(INSTRUCTIONS TO FOLLOW): Your job is to set down the listing again exactly as it stands.

GIVEN DATA Block Start

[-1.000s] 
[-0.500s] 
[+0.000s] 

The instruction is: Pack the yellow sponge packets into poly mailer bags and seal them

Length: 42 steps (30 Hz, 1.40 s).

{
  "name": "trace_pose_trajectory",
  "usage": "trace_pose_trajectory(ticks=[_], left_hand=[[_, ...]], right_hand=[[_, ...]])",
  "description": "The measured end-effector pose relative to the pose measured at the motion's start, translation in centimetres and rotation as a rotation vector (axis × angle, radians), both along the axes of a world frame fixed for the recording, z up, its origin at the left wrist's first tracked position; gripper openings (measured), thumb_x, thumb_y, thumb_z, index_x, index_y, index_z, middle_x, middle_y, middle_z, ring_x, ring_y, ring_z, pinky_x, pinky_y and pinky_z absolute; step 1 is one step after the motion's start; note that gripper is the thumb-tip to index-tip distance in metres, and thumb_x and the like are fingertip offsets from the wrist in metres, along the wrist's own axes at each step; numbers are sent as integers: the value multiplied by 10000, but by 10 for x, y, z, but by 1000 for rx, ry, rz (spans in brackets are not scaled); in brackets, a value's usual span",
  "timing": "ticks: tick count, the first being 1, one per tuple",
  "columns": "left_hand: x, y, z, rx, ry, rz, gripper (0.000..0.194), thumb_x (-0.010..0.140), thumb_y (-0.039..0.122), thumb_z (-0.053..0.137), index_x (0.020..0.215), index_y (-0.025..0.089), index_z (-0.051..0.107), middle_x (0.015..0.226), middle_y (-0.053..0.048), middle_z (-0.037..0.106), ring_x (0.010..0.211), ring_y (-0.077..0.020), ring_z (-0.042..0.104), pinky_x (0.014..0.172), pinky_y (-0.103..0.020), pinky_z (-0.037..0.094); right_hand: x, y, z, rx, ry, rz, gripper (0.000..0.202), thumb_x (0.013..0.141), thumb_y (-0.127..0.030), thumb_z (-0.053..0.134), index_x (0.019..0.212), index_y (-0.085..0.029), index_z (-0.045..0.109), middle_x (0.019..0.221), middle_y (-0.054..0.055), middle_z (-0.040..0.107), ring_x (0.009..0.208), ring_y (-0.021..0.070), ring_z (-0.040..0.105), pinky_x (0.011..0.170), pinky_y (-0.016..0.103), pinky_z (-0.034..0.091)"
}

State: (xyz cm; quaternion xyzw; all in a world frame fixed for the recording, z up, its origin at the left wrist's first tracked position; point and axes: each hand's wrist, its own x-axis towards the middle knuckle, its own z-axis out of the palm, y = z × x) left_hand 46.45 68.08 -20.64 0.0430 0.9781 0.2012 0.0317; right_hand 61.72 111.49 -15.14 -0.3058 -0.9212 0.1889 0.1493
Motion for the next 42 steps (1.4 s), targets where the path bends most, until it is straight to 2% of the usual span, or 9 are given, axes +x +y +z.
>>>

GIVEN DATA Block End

(ANSWER FOR THIS EXERCISE):
[-1.000s] 
[-0.500s] 
[+0.000s] 

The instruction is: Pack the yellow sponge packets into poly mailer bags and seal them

Length: 42 steps (30 Hz, 1.40 s).

{
  "name": "trace_pose_trajectory",
  "usage": "trace_pose_trajectory(ticks=[_], left_hand=[[_, ...]], right_hand=[[_, ...]])",
  "description": "The measured end-effector pose relative to the pose measured at the motion's start, translation in centimetres and rotation as a rotation vector (axis × angle, radians), both along the axes of a world frame fixed for the recording, z up, its origin at the left wrist's first tracked position; gripper openings (measured), thumb_x, thumb_y, thumb_z, index_x, index_y, index_z, middle_x, middle_y, middle_z, ring_x, ring_y, ring_z, pinky_x, pinky_y and pinky_z absolute; step 1 is one step after the motion's start; note that gripper is the thumb-tip to index-tip distance in metres, and thumb_x and the like are fingertip offsets from the wrist in metres, along the wrist's own axes at each step; numbers are sent as integers: the value multiplied by 10000, but by 10 for x, y, z, but by 1000 for rx, ry, rz (spans in brackets are not scaled); in brackets, a value's usual span",
  "timing": "ticks: tick count, the first being 1, one per tuple",
  "columns": "left_hand: x, y, z, rx, ry, rz, gripper (0.000..0.194), thumb_x (-0.010..0.140), thumb_y (-0.039..0.122), thumb_z (-0.053..0.137), index_x (0.020..0.215), index_y (-0.025..0.089), index_z (-0.051..0.107), middle_x (0.015..0.226), middle_y (-0.053..0.048), middle_z (-0.037..0.106), ring_x (0.010..0.211), ring_y (-0.077..0.020), ring_z (-0.042..0.104), pinky_x (0.014..0.172), pinky_y (-0.103..0.020), pinky_z (-0.037..0.094); right_hand: x, y, z, rx, ry, rz, gripper (0.000..0.202), thumb_x (0.013..0.141), thumb_y (-0.127..0.030), thumb_z (-0.053..0.134), index_x (0.019..0.212), index_y (-0.085..0.029), index_z (-0.045..0.109), middle_x (0.019..0.221), middle_y (-0.054..0.055), middle_z (-0.040..0.107), ring_x (0.009..0.208), ring_y (-0.021..0.070), ring_z (-0.040..0.105), pinky_x (0.011..0.170), pinky_y (-0.016..0.103), pinky_z (-0.034..0.091)"
}

State: (xyz cm; quaternion xyzw; all in a world frame fixed for the recording, z up, its origin at the left wrist's first tracked position; point and axes: each hand's wrist, its own x-axis towards the middle knuckle, its own z-axis out of the palm, y = z × x) left_hand 46.45 68.08 -20.64 0.0430 0.9781 0.2012 0.0317; right_hand 61.72 111.49 -15.14 -0.3058 -0.9212 0.1889 0.1493
Motion for the next 42 steps (1.4 s), targets where the path bends most, until it is straight to 2% of the usual span, or 9 are given, axes +x +y +z.
>>>

This is the complete answer to the exercise.